Biggus is a lightweight pure-Python package which implements lazy operations on numpy array-like objects. This provides dramatically improved efficiency in analysing large datasets, for minimal additional effort in the client code.
See : https://github.com/SciTools/biggus
As scientific datasets continue to grow exponentially in size, the resource requirements of even simple analyses can quickly grow to become a problem -- e.g. the job takes an unreasonably long time, or simply runs out of space.
Existing solutions to this may be powerful, but can also come with a large complexity overhead, especially for the non-expert user. This makes adapting an existing analysis to the needs of larger datasets potentially very costly.
Biggus provides simple abstractions of data access and calculations which provide lazy evaluation. It exposes this as simple virtual array object which mimics a numpy array. Thus, it does not require the user to re-cast an operation in unfamiliar terms, or specify unrelated details of data storage or concurrency factors.
The lazy evaluation approach allows optimised resource usage for both storage accesses and the parallelisation of calculations. Pure Python is well suited to describing and implementing these techniques, and the resulting implementation is easily accessible to the average user.

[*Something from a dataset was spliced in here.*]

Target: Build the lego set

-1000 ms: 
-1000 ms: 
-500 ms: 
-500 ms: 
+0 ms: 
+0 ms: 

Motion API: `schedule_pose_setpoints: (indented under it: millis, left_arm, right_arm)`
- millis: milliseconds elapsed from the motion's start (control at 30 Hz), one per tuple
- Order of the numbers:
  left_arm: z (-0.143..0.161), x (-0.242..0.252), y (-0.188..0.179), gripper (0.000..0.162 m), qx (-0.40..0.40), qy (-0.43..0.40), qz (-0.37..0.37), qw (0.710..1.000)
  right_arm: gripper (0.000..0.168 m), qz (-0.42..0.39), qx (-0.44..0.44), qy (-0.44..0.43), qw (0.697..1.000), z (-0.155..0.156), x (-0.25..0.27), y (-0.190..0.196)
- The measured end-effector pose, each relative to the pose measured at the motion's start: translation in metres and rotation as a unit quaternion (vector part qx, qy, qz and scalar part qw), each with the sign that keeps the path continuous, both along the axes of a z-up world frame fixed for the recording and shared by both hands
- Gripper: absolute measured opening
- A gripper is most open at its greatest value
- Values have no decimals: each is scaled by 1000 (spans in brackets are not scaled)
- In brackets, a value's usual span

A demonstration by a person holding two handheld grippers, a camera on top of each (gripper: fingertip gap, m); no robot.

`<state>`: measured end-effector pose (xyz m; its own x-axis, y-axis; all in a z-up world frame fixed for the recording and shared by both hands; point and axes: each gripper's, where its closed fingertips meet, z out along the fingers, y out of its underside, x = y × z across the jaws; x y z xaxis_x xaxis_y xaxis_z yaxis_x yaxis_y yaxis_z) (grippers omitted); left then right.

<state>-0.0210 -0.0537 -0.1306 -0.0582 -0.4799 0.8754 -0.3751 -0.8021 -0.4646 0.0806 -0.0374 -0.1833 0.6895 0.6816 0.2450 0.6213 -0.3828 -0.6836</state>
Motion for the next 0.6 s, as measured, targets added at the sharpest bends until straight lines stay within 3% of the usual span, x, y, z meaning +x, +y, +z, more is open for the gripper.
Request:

At the Met Office, we develop data analysis tools for a large community of research scientists. We developed Biggus as a resource for the Iris project, our next-generation analysis library for meteorological and oceanographic data (see: http://scitools.org.uk/iris/). While Biggus is still work-in-progress, within Iris it is already delivering significant benefit, in tasks such as catalogueing large datasets and accelerating statistical calculations. Here, performance already exceeds that of other standard software toolsets.